The mandating of masks during Melbourne’s COVID-19 second wave in July 2020 was the single-most important control measure and “turned the epidemic around”, new world-leading Burnet Institute research shows.
The study, published in the journal PLOS ONE, highlights the effectiveness and critical importance of masks as a key tool to prevent community spread of the highly infectious Delta variant in Australia and globally.
Co-lead author Dr Nick Scott said the introduction of mandatory mask use by the Victorian Government on 22 July 2020 while Stage 3 restrictions were in place, turned an exponential increase in community transmission into an exponential decrease, almost overnight.
“We had a unique situation in Melbourne where masks were made mandatory as a single policy change, and compliance went from low use to very high use of masks in the community very rapidly,” Dr Scott, Head of Burnet’s Modelling and Biostatistics Group, said.
“What we saw was a significant 20-30 percent reduction in the effective reproduction rate that correlated with that policy, so it turned the epidemic around from case numbers that were increasing every day to a situation where we could see the numbers were getting back under control.”
The study utilised thousands of images from The Age newspaper photo library of Melbourne community settings which showed mask usage rose from 43 percent before 22 July, to 97 percent after.
This matched almost perfectly with survey data from the SCRUB study led by collaborators at Monash University where, three days before the policy change, 44 percent of participants reported ‘often’ or ‘always’ wearing masks, compared to 100 percent ‘always’ four days after masks were made mandatory.
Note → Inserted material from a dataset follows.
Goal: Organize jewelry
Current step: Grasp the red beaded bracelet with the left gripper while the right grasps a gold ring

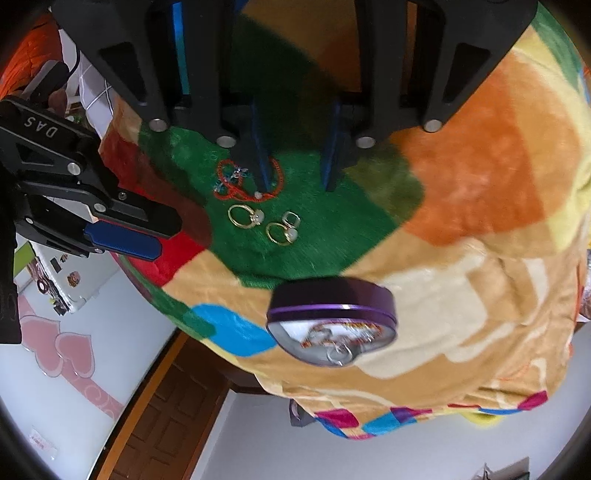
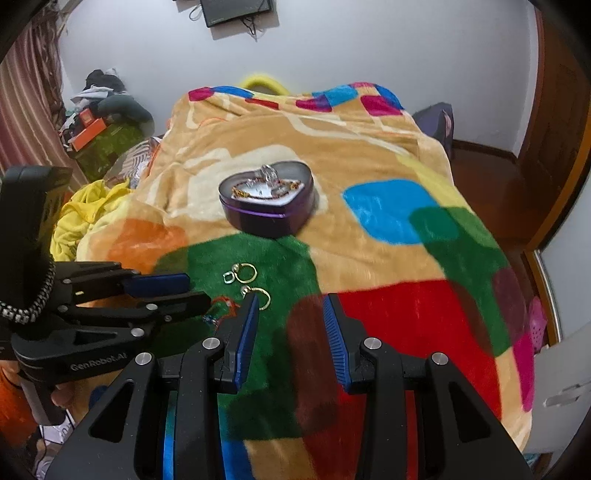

Study reveals #mask rule turned Melbourne’s second wave. "Masks have a direct impact in stopping people from spreading the virus and stopping other people from getting the virus if they’re in an area where it’s been spread," said co-lead author @AllanSaul7https://t.co/2LlB4c9izt
Study co-lead Professor Allan Saul said the policy change provided researchers with a unique opportunity to examine in real time the impact of masks in a community setting – a city of more than five million people – rather than clinical settings.
“The introduction of masks was the single most important control measure that took place last year in bringing Melbourne’s second wave under control,” Professor Saul, Burnet Senior Principal Research Fellow (Honorary), said.
“It was the critical step that turned it around.”
Professor Saul said the recent emergence of the Delta variant means that masks are even more important now than they were 12 months ago.
“Masks have a direct impact in stopping people from spreading the virus and they stop other people from getting the virus if they’re in an area where it’s been spread,” he said.
“Just as importantly, the fact that you’ve put the mask on reminds you every time you walk out the door that you’re walking into an area where the virus can be transmitted, so there’s an indirect effect of masks which can emphasise the seriousness of the situation.”
Dr Scott said at a time when some Australians may be experiencing lockdown fatigue or apprehension, this study provides evidence that mandatory masks are a tool that can be effective against COVID.
“This is important, because they’re not that invasive when compared to some of the other restrictions that need to be applied to control COVID,” Dr Scott said.
“The fact that we can get real benefit from something that has minimal impact on people’s lives is really important.”
Study co-author, Burnet Institute Director and CEO Professor Brendan Crabb AC said: “Because of the way the policy was introduced, this study remains one of the most powerful examples of masks impacting significantly on community transmission in a major metro setting. In Australia, it is the only such study. The policy includes masks outdoors, we now know how well this works. We simply don’t know if an indoor-only policy works as well.”
Study co-author, Burnet Institute Deputy Director, Professor Margaret Hellard AM said: “The key finding from this study is that masks work. They are an effective way to reduce COVID-19 transmission in the community. Whilst using masks doesn’t mean that other restrictions to stop transmission may not be necessary, their use is a simple first step in our response to an outbreak. Also, whilst we are confident that masks are highly effective indoors, we don’t know how much more effective they are indoors compared to outdoors. Importantly given the growing evidence of outdoor transmission of the delta variant, it makes sense that masks are worn both indoors and outdoors during a COVID-19 outbreak.”
This study was conducted in collaboration with researchers from The Kirby Institute (University of NSW) and Monash Sustainable Development Institute (Monash University).